> Required work:
Reproduce the data exactly; no word may be added or dropped.

> Dataset section:
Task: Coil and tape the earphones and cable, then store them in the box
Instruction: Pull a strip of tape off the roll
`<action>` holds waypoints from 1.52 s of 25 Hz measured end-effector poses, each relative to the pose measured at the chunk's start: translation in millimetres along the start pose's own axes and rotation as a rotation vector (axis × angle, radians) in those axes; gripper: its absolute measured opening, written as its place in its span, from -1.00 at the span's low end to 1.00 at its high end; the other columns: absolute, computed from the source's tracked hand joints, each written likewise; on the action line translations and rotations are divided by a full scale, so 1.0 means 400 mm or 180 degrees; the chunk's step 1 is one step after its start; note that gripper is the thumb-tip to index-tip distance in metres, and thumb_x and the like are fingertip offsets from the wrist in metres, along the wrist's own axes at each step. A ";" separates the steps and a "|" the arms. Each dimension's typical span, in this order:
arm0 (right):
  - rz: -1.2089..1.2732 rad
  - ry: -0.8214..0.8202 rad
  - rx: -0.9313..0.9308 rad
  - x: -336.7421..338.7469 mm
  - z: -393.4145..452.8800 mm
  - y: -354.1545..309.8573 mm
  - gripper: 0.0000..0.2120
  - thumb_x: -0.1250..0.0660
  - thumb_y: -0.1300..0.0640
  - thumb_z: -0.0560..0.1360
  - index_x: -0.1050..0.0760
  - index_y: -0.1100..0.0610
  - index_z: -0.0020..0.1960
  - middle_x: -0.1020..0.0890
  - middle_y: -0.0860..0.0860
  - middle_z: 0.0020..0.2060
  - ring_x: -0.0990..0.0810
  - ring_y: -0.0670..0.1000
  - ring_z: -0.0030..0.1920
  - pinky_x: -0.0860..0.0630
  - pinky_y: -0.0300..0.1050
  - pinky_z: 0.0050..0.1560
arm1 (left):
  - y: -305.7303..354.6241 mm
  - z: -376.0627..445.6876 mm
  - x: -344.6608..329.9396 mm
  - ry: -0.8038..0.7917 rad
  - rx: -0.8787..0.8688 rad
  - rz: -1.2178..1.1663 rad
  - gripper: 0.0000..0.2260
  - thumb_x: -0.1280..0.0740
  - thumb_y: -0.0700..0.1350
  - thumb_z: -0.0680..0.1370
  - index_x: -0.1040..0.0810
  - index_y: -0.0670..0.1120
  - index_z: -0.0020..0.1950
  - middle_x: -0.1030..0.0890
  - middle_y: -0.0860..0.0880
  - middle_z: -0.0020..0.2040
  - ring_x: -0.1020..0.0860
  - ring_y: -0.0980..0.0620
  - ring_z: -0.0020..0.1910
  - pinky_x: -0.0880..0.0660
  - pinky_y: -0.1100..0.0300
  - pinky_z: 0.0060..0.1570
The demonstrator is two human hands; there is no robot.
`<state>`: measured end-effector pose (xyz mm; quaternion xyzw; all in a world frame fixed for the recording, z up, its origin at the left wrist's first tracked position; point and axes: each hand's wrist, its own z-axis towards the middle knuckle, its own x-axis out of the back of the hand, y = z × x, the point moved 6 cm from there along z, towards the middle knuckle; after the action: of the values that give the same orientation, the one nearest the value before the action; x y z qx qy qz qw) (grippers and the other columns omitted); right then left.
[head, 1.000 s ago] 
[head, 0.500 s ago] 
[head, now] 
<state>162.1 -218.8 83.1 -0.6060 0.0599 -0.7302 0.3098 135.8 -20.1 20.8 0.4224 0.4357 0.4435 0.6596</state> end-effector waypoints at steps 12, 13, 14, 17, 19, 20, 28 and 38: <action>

> Output:
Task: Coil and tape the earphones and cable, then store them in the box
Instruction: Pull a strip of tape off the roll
`<action>` holds waypoints from 1.52 s of 25 Hz measured end-effector poses, each relative to the pose measured at the chunk's start: translation in millimetres along the start pose's own axes and rotation as a rotation vector (axis × angle, radians) in those axes; gripper: its absolute measured opening, written as its place in its span, from -1.00 at the span's low end to 1.00 at its high end; the other columns: absolute, computed from the source's tracked hand joints, each written likewise; on the action line translations and rotations are divided by a full scale, so 1.0 means 400 mm or 180 degrees; the chunk's step 1 is one step after its start; note that gripper is the thumb-tip to index-tip distance in metres, and thumb_x and the like are fingertip offsets from the wrist in metres, along the wrist's own axes at each step. A ";" separates the steps and a "|" the arms. Each dimension's typical span, in this order:
arm0 (right):
  - rz: -1.2089..1.2732 rad
  - ry: -0.8214..0.8202 rad
  - rx: -0.9313..0.9308 rad
  - x: -336.7421..338.7469 mm
  - z: -393.4145..452.8800 mm
  - y: -354.1545..309.8573 mm
  - gripper: 0.0000..0.2120
  - thumb_x: -0.1250..0.0660
  - thumb_y: -0.1300..0.0640
  - thumb_z: -0.0560..0.1360
  - index_x: -0.1050..0.0760
  - index_y: -0.1100..0.0610
  - index_z: -0.0020..0.1960
  - middle_x: -0.1020..0.0890
  - middle_y: -0.0860..0.0860
  - middle_z: 0.0020..0.2060
  - ring_x: -0.0990..0.0810
  - ring_y: -0.0670..0.1000
  - ring_z: -0.0030..0.1920
  - pinky_x: -0.0860..0.0630
  - pinky_y: -0.0300..0.1050
  - pinky_z: 0.0050..0.1560
arm1 (left):
  - y: -305.7303..354.6241 mm
  - z: -376.0627..445.6876 mm
  - x: -344.6608..329.9396 mm
  - ry: -0.8038..0.7917 rad
  - rx: -0.8787..0.8688 rad
  - rz: -1.2178..1.1663 rad
  - gripper: 0.0000..0.2260
  - thumb_x: -0.1280..0.0740
  - thumb_y: -0.0700..0.1350
  - thumb_z: -0.0680..0.1370
  - index_x: -0.1040..0.0810
  - index_y: -0.0670..0.1120
  - index_z: -0.0020..0.1950
  - middle_x: -0.1030..0.0890
  - middle_y: -0.0860..0.0880
  - middle_z: -0.0020..0.2040
  - ring_x: -0.1020..0.0860
  - ring_y: -0.0980..0.0620
  - ring_z: -0.0020..0.1910
  - pinky_x: -0.0880..0.0660
  - pinky_y: -0.1100..0.0300
  - pinky_z: 0.0060..0.1570
The demonstrator is two human hands; there is no robot.
`<state>`: measured end-effector pose (xyz mm; quaternion xyzw; all in a world frame fixed for the recording, z up, its origin at the left wrist's first tracked position; point and axes: each hand's wrist, its own z-axis towards the middle knuckle, its own x-axis out of the back of the hand, y = z × x, the point moved 6 cm from there along z, towards the middle knuckle; after the action: of the values that give the same orientation, the one nearest the value before the action; x y z qx qy qz qw) (grippers and the other columns omitted); right then left.
[head, 1.000 s ago] 
[head, 0.500 s ago] 
[head, now] 
<state>162.1 -218.8 83.1 -0.6060 0.0599 -0.7302 0.3098 135.8 -20.1 20.8 0.4224 0.4357 0.4435 0.6596</state> end-effector waypoints at steps 12, 13, 14, 17, 19, 20, 28 and 38: <action>

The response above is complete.